Pavey won the hearts of the nation and the votes of the country’s track and field writers for this year’s Cliff Temple Award by battling to bronze in the Commonwealth Games 5,000 metres in Glasgow before following up that performance with gold in the 10,000m at the European Championships in Zurich a few days later. This came despite Pavey being on the eve of her 41st birthday and only 10 months after giving birth to her second child.
Rutherford, meanwhile, enjoyed a near-perfect summer of long jump domination to take the John Rodda Award for top male athlete. He began by setting a British record and world-leading mark for 2014 of 8.51m in the United States.
After this he struck gold in the Commonwealth Games and European championships.
For the second consecutive year Adam Gemili was runner- up, with last year’s BAWA athlete of the year, Mo Farah, third. Gemili, 21, won the European 200m title with a sub- 20sec clocking, and also took European sprint relay gold and the Commonwealth 100m silver medal. After breaking the English record in the London Marathon back in April, Farah won European 5,000 and 10,000m titles and set a European best for two miles on the track.
Tiffany Porter was runner-up to Pavey after winning European gold, Commonwealth silver and world indoor bronze in the sprint hurdles. Third place in the writers’ vote went to Eilidh Child, who won Commonwealth 400m hurdles silver on home soil for Scotland before taking the European title in Zurich.
The Ron Pickering Memorial Award for Services to Athletics went to Mark Shearman,
a photographer who has attended 13 Olympics and whose first front cover picture for Athletics Weekly dates back to 1962.
Goldie Sayers earned BAWA’s 2014 Inspiration Award, given in recognition of an athlete who has made an outstanding performance in a single event, performed well against the odds, or is retiring after a long and distinguished career.
In Sayers’ case she has fought back from multiple operations on her elbow to win the British javelin title this year and reach the Commonwealth Games and European championships.
David Omoregie, the world junior 110m hurdles bronze medallist, won the Jim Coote Memorial Award for junior male athlete of the year. The Cardiff athlete was focusing on combined events as recently as 2013 but has switched to sprint hurdles in dazzling style this year and set European under-20 records as he follows in the footsteps of former winners of this prize such as Colin Jackson and Jon Ridgeon.
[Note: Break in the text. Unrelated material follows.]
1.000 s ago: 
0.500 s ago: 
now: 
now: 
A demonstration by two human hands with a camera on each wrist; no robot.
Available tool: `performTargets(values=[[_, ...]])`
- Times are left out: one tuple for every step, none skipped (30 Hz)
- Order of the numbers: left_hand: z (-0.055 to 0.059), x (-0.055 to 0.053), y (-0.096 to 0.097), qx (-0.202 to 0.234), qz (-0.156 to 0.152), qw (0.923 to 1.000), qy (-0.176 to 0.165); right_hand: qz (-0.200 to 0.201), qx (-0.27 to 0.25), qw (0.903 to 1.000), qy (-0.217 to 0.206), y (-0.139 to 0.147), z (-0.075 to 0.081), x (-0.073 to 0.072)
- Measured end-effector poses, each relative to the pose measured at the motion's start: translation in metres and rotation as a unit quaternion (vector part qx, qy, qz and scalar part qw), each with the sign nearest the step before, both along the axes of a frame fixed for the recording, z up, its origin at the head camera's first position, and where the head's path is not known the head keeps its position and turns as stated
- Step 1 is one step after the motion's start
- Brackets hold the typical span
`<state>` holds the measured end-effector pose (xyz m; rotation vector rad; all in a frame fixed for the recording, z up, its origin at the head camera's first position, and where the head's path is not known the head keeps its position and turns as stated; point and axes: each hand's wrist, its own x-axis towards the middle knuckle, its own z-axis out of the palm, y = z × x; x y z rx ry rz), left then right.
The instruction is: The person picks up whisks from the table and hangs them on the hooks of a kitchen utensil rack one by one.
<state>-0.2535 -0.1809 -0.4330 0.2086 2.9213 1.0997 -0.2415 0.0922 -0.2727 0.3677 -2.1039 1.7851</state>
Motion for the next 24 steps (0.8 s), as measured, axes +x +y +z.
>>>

The Lillian Board Memorial Award for junior women went to Dina Asher-Smith. The sprinter won the world junior 100m title and set British under-20 records for 100m and 200m during a phenomenal season that also saw her compete at the European Championships in Zurich and top the UK senior rankings for 100m with 11.14 seconds.
Hannah Cockroft and Dan Greaves were named Paralympic athletes of the year. Wheelchair racer Cockroft also won this honour in 2013 and this year saw her claim European 100m and 800m titles at the IPC European Championships in Swansea, while F44 discus thrower Greaves won the discus at the Commonwealth Games in Glasgow.